> **EXERCISE DETAILS**: Could you restate the data word for word and drop the pictures?

> **DATA EXTRACT**:
○ ○ ○ ○ ○
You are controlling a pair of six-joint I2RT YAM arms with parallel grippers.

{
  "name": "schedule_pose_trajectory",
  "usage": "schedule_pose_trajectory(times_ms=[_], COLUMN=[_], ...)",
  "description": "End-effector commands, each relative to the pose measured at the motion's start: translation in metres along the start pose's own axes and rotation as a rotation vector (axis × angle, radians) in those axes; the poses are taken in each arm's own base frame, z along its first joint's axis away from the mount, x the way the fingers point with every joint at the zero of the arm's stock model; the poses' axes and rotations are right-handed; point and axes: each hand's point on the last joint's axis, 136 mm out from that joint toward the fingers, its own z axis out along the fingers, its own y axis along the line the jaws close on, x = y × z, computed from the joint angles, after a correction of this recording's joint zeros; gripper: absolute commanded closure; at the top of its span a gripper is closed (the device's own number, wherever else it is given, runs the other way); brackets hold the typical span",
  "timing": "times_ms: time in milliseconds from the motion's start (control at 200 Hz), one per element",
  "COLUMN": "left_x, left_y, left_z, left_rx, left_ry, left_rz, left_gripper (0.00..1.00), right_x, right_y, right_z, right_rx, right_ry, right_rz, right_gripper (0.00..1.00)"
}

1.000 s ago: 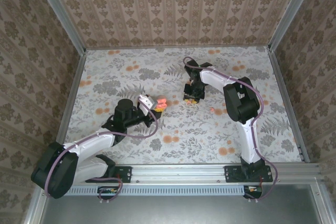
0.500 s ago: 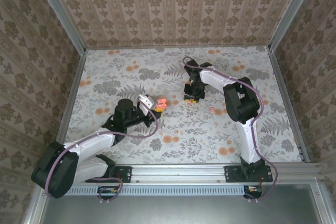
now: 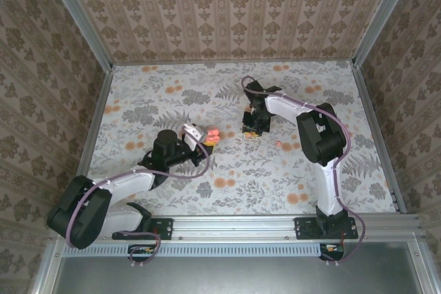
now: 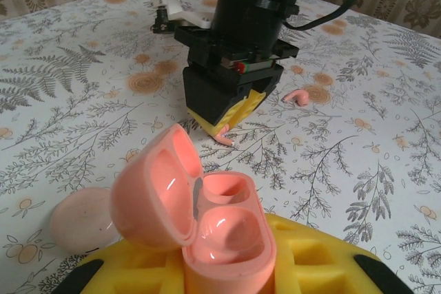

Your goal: Insert the wireless bluetooth earbuds into the charging case

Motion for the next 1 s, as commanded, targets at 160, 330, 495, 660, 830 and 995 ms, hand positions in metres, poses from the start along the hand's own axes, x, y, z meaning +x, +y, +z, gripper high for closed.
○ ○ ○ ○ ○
> **OUTPUT FOR THIS EXERCISE**:
You are controlling a pair of six-joint I2RT YAM arms with parallel grippers.

{
  "name": "schedule_pose_trajectory",
  "usage": "schedule_pose_trajectory(times_ms=[_], COLUMN=[_], ...)",
  "description": "End-effector commands, each relative to the pose measured at the motion's start: translation in metres along the start pose's own axes and rotation as a rotation vector (axis × angle, radians) in those axes; the poses are taken in each arm's own base frame, z along its first joint's axis away from the mount, x the way the fingers point with every joint at the zero of the arm's stock model; the poses' axes and rotations are right-handed; point and axes: each hand's point on the last joint's axis, 136 mm out from that joint toward the fingers, its own z axis out along the fingers, its own y axis along the line the jaws close on, x = y × z, computed from the joint angles, after a correction of this recording's joint zeros; gripper: absolute commanded closure; at the top of its span a gripper is closed (the device's own number, wherever else it is given, runs the other way); brackets hold the typical span",
  "timing": "times_ms: time in milliseconds from the motion's start (control at 200 Hz), one per element",
  "COLUMN": "left_x, left_y, left_z, left_rx, left_ry, left_rz, left_gripper (0.00..1.00), right_x, right_y, right_z, right_rx, right_ry, right_rz, right_gripper (0.00..1.00)"
}

1.000 s ago: 
0.500 s ago: 
now: 
now: 

Your goal: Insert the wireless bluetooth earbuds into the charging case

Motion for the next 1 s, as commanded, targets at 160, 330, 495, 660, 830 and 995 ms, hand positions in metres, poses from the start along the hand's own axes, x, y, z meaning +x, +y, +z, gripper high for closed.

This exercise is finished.